Album covers are one of the various ways in which first impressions affect an audience's perception of a given musician or band, or other content of the album. Album covers' design cover may also add to how an audience forms an opinion of them and their music. There are various ways in which an album cover is visualized. Some examples include artists choosing to put a photo of themselves, which is one of the factors that add to the observation of the band, the musician, and the music.

The album cover eventually became an important part of the culture of music. Under the influence of designers like Bob Cato, who at various stages in his long music career was vice president of creative services at both Columbia Records and United Artists, album covers became renowned for being a marketing tool and an expression of artistic intent. Album art has also been discussed as an important postwar cultural expression.

During the early 1960s, the Beatles' With the Beatles, Bob Dylan's The Times They Are a-Changin' and the Rolling Stones' self-titled debut album each contained a cover photograph designed to further the musical artist's public image. Author Peter Doggett also highlights the cover of Otis Redding's Otis Blue, containing a photo of a young white woman, as a design that "played a dual role: she represented the transcendent power of the music, and obscured the race of its creator." The standard portrait-based LP cover was further challenged over 1965–66 by Dylan's Bringing It All Back Home, through the inclusion of symbolic artefacts around the singer; the artificially stretched faces of the Beatles shown on their Rubber Soul album; and the darkened hues applied to the Rolling Stones on Aftermath.
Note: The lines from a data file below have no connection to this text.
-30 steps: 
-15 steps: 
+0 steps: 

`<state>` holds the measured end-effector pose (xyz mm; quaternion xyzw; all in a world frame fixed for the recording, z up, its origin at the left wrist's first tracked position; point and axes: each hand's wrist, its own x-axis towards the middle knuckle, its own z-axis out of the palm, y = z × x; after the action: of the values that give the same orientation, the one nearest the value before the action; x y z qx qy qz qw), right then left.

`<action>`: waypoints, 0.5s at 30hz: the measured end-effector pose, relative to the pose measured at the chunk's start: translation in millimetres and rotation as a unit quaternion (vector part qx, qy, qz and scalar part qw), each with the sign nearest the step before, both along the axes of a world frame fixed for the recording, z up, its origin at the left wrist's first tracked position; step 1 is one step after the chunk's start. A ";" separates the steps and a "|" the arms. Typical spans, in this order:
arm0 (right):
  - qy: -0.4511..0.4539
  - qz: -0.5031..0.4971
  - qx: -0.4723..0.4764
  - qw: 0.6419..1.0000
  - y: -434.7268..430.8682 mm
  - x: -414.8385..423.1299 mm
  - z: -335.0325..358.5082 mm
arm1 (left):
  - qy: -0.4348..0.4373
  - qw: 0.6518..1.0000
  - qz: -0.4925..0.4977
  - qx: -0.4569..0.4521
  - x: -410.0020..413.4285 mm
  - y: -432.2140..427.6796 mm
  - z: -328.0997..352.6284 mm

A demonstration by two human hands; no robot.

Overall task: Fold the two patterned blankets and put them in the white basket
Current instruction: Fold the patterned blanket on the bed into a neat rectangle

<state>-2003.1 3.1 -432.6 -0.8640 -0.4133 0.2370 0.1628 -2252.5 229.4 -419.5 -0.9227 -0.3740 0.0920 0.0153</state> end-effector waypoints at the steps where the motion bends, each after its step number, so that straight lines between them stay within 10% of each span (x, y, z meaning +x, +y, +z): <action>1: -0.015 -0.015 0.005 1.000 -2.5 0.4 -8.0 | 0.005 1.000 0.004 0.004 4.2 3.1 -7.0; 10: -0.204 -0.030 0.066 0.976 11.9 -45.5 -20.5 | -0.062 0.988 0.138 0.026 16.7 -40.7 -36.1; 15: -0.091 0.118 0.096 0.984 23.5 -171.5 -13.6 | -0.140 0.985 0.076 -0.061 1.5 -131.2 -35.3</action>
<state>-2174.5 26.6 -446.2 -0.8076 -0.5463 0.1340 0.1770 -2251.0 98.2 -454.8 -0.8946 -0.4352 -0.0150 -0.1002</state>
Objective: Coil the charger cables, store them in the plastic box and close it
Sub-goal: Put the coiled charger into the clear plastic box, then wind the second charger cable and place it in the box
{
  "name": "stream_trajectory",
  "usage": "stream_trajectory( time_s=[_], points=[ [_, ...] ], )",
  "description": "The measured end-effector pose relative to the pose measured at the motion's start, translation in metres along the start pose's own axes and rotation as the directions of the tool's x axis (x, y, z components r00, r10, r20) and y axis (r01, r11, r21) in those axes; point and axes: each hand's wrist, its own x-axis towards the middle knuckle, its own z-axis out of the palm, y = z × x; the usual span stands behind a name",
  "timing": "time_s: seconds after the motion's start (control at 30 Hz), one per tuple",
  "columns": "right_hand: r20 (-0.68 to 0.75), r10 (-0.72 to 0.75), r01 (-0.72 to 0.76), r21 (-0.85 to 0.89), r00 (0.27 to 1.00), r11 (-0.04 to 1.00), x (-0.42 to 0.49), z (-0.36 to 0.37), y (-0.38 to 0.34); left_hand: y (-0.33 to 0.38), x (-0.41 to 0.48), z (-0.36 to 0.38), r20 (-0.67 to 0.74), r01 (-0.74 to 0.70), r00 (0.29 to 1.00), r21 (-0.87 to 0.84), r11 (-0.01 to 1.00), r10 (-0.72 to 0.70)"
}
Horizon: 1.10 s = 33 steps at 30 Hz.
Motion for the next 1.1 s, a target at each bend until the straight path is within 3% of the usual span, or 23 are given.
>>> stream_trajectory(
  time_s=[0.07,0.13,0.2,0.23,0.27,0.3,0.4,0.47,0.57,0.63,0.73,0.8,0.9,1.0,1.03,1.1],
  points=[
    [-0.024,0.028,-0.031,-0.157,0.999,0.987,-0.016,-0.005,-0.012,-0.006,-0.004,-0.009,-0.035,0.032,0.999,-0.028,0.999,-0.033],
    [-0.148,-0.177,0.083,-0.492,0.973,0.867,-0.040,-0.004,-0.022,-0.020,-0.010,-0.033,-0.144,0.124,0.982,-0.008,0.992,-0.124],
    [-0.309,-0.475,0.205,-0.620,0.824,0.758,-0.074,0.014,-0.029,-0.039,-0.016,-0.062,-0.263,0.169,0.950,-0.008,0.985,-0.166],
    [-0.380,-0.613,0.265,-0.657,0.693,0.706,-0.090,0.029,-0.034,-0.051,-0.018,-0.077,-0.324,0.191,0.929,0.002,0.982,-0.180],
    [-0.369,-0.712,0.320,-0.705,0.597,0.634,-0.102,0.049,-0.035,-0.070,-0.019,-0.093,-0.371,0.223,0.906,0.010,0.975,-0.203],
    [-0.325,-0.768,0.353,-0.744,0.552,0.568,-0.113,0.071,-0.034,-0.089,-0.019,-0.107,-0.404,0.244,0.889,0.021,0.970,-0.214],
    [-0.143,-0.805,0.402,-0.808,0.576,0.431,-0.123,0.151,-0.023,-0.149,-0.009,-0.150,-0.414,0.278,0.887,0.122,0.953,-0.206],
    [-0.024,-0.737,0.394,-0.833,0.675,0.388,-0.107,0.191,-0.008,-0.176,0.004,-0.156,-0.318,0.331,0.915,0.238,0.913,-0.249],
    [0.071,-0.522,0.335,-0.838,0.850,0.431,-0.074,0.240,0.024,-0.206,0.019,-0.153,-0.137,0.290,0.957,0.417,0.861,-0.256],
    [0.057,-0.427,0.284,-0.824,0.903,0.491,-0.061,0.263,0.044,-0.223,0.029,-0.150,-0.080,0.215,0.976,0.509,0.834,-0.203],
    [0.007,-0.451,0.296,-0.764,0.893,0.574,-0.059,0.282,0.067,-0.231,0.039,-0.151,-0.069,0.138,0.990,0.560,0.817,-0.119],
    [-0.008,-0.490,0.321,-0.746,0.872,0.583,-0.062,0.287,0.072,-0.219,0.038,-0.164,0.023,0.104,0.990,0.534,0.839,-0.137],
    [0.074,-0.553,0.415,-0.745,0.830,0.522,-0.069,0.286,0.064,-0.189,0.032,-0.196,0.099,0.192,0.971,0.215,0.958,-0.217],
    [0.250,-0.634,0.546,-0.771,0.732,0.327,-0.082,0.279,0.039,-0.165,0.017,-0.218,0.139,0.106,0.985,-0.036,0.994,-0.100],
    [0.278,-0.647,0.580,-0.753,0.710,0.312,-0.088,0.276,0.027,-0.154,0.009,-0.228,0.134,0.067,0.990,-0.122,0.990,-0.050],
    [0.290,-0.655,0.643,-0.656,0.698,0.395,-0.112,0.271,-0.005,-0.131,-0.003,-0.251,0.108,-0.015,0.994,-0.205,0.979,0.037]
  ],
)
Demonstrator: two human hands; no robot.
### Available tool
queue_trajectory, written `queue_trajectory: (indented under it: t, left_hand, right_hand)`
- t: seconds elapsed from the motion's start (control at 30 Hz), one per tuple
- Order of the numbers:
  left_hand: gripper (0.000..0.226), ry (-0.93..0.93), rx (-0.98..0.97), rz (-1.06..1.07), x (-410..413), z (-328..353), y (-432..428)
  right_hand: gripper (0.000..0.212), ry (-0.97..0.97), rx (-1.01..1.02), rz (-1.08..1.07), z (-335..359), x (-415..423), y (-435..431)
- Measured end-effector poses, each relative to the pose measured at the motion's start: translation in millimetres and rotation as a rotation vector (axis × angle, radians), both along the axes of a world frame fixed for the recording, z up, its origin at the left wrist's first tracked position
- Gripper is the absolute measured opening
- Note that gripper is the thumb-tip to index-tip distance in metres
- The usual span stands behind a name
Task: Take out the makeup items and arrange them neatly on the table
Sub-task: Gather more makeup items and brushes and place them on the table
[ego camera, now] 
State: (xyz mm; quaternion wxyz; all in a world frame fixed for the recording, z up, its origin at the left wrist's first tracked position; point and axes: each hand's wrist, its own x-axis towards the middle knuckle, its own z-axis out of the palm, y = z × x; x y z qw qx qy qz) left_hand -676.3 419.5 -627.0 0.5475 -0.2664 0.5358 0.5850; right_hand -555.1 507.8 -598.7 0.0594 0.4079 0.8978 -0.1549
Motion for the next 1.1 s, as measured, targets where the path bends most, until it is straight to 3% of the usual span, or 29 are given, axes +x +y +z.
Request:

Gatefold covers (a folded double cover) and inserts, often with lyric sheets, made the album cover a desirable work in its own right. Notable examples are the Beatles' Sgt. Pepper's Lonely Hearts Club Band, which had cut-out inserts, printed lyrics, and a gatefold sleeve, even though it was a single album; the Rolling Stones' Exile on Main Street, which had a gatefold and a series of 12 perforated postcards as inserts (taken by photographer Norman Seeff); and Pink Floyd's The Dark Side of the Moon, which had a gatefold, lyrics, no title on the sleeve, and poster and sticker inserts. The Band's 1970 release Stage Fright, which included a photograph by Seeff as a poster insert, is an early example of LP artwork quickly becoming a collector's item. The move to the small (less than 1/4 the size of a record) CD format lost that impact, although attempts have been made to create a more desirable packaging for the CD format, for example the reissue of Sgt. Pepper, which had a cardboard box and booklet, or the use of oversized packaging.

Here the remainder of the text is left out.